Explained for MBA university graduates
As a successful company grows and begins to look at its development options for the future, they’re likely to consider stock market flotation as their next big step. This is the process whereby a private company becomes public by issuing shares that can be bought, sold, and traded on the free market.
The biggest benefit of flotation for growing companies is that it allows them to obtain financing for new projects and acquisitions without having to rely on their own internal revenues. This can be of particular benefit to large corporations seeking to branch out into international markets.
But flotation is a complex process, and whether they are working with a private firm considering it or signing on with a company that’s already begun the process, MBA graduates should be aware of the pros and cons.
Before flotation, every company is vetted through a rigorous due diligence process. Publicly traded companies are then subject to strict regulations, including requirements to provide regular public updates on key information about the business. As a result, these companies gain more confidence and trust from investors, customers, lenders, and suppliers, and a heightened profile in the market.
This heightened profile has certain costs, though. The regulations that increase market confidence also create fairly strict limitations on how a company can be run in terms of their transparency and conduct, and may require hiring new executives (or entire departments) that are familiar with the intricacies of compliance, particularly for large multinational corporations that may operate in several different jurisdictions. For business school graduates, this may be where your MBA training proves particularly useful, as these international regulations can be difficult to navigate.
MBA university graduates understand the importance of a committed and incentivized workforce, and flotation can become an important tool for motivating employees. By including share offers in their compensation packages, public companies can give their employees a greater stake in the long-term success of their employer, sharing in its growth and encouraging a closer connection to the business.
Although flotation provides a net financial gain when done properly, it doesn’t come cheap. Companies considering flotation need to be prepared for a range of expenses, including underwriting fees, legal fees, and registration fees, not to mention the additional operating costs necessary to comply with the regulatory burdens they take on as publicly traded companies, which may require major restructuring.
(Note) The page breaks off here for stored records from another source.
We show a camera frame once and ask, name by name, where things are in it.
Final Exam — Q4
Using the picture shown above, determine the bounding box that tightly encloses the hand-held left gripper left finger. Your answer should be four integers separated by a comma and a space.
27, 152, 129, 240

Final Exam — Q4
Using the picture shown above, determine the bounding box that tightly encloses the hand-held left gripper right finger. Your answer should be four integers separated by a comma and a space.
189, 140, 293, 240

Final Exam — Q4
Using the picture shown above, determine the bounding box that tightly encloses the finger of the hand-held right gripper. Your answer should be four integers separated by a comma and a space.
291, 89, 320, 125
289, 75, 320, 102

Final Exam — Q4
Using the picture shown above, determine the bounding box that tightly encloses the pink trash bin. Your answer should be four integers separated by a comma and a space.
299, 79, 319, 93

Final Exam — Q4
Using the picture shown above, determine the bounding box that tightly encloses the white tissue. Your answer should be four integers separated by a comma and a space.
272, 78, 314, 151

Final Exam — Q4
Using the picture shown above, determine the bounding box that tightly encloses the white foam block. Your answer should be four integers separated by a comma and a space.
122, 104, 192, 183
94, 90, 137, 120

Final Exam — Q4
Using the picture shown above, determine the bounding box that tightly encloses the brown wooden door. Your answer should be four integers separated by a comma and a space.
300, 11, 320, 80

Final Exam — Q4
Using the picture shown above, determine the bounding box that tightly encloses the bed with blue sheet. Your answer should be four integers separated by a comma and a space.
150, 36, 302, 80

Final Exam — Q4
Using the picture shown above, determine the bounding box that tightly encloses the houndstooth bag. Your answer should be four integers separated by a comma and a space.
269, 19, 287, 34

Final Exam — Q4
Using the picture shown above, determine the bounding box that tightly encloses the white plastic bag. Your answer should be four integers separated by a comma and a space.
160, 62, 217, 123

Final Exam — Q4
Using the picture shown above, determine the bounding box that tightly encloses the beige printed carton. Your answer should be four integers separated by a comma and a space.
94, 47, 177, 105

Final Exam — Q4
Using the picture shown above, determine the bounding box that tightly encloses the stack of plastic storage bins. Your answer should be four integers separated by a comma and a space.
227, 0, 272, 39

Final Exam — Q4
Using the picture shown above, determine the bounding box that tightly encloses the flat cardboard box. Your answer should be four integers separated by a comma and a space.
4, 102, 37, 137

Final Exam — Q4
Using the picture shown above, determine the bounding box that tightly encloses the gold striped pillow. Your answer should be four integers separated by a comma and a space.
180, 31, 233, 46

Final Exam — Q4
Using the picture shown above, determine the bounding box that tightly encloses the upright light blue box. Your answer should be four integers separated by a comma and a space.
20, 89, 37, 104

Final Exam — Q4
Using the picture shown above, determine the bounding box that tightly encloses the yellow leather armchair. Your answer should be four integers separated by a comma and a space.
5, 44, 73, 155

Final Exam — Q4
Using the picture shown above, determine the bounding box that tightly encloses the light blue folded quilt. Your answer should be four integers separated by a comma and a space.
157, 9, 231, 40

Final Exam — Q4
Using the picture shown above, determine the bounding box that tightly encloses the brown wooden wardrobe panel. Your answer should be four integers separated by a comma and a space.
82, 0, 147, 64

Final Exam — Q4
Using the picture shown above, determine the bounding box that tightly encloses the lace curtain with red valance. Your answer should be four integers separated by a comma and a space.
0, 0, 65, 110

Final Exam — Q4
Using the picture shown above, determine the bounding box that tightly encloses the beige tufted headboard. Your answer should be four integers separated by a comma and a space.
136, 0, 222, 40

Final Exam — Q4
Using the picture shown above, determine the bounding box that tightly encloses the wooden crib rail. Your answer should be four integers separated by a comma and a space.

The costs aren’t strictly financial, either – the flotation process takes up significant management time, both in the lead-up to an IPO and after, and new executives with the necessary skills and training will need to be hired.
Whether a company ultimately finds the benefits of flotation to be worth the resources and the additional regulations will depend on many factors specific to their situation, and MBA graduates should draw on all of their skills and knowledge in assessing these tradeoffs to help their employer make the right choice.